Animal control officers removed 273 creatures -- 86 of them dead -- after neighbors complained vehemently of odors Friday. Cats were still being plucked from the house yesterday, extracted from the walls and from deep within the brick chimney. Traps were set.
"I don't know how they got in there," Fairfax County police officer Richard Henry said of the hidden cats.
Before leaving, officials slapped a bright-orange sticker on the front door, condemning the dwelling on Ludgate Drive that they said was overflowing with feline feces and urine. Knueven, 82, and her husband and daughter were ordered to leave.
Last night, police said, Knueven returned to the house and ripped down the condemnation order. Animal control officers found her inside trying to smuggle an additional 30 cats out of the home, bringing the total last night to 303. The animals were confiscated, and more traps were set.
Police said the cat cache wasn't so isolated. Two weeks ago, police were called to the Falls Church home of Jane Baldinger, 58. They removed 88 cats -- 29 of them dead -- and a dog.
Officials condemned that home, too, which they said was overrun with animal waste that filled a toilet and bathtub and otherwise destroyed the plumbing. Baldinger was given an unfit owner petition and a summons for failure of an owner to care for animals.

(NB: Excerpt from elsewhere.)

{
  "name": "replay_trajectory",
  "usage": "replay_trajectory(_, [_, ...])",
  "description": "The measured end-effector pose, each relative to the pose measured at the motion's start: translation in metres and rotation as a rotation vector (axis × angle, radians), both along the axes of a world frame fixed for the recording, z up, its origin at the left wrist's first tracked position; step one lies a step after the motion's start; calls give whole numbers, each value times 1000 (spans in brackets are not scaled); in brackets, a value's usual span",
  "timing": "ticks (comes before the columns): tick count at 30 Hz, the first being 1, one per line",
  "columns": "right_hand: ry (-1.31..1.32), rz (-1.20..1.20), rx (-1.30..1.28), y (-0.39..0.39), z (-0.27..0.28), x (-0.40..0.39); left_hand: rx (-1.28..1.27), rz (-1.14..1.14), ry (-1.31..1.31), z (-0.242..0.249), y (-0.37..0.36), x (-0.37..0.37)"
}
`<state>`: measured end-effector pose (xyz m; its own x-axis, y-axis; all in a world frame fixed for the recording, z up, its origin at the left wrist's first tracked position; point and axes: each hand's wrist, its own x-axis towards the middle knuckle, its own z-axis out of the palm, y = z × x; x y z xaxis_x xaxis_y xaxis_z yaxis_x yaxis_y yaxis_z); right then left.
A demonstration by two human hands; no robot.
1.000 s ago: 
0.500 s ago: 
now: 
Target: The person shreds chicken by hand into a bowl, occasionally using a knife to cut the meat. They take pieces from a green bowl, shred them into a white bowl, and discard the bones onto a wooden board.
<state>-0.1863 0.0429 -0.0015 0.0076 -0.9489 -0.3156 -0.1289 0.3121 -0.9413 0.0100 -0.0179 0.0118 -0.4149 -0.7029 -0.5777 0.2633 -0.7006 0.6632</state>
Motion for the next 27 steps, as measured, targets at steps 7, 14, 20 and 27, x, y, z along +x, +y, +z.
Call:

"These people believe that they're doing what is best for the animals," said John Yetman, Fairfax County environmental health specialist and chairman of the county's Hoarding Task Force. "Unfortunately, they're not. As a result, their own homes become severely deteriorated and unhealthy."
Police said that nearly all the animals collected from the two homes were feral, were unfit for adoption at shelters and will be destroyed.
Residents in Knueven's neighborhood, an enclave of large homes that back up to George Washington's Mount Vernon plantation, were nearly united in their disgust, portraying their neighbor as a woman who was obsessed with cats.
They said that Knueven spent years taking in strays, which multiplied inside her home and caused years of headaches for neighbors. They say she tried, unsuccessfully, to mask the odor with incense, burning it in her back yard.
As early as August 2001, officials were aware that there was a problem when complaints prompted officers to remove 100 cats from the Knueven home. At the time, police did not release Knueven's name. They confirmed the incident yesterday.
Police had allowed Knueven to keep five cats. But neighbors said the feline population continued to grow.
Police said they found dozens of dead cats stuffed in plastic bins. Although some neighbors said the live cats were kept inside the house, one neighbor recalled seeing as many as 20 on the front lawn when police arrived to investigate complaints.
Even with most of the cats removed from the house, a strong odor lingered on the front stoop, where flies buzzed.
"You couldn't walk by the house" without smelling the odor, said one neighbor. "It's just been unbelievable. The whole thing has been awful, just awful."
Officials have said Knueven, her husband and daughter can return to the house when order is restored. She was issued two criminal summonses for failure of owner to care for animals and one summons for failure to dispose of dead animals properly. A civil petition charging her as an unfit owner was also issued.
Officials say the circumstances that lead to hoarding are complex and are often exacerbated by the co-dependency of family members.
"Some are psychological, and some are illness," Yetman said. "But whatever has started this process, the consequences are that they don't make good decisions."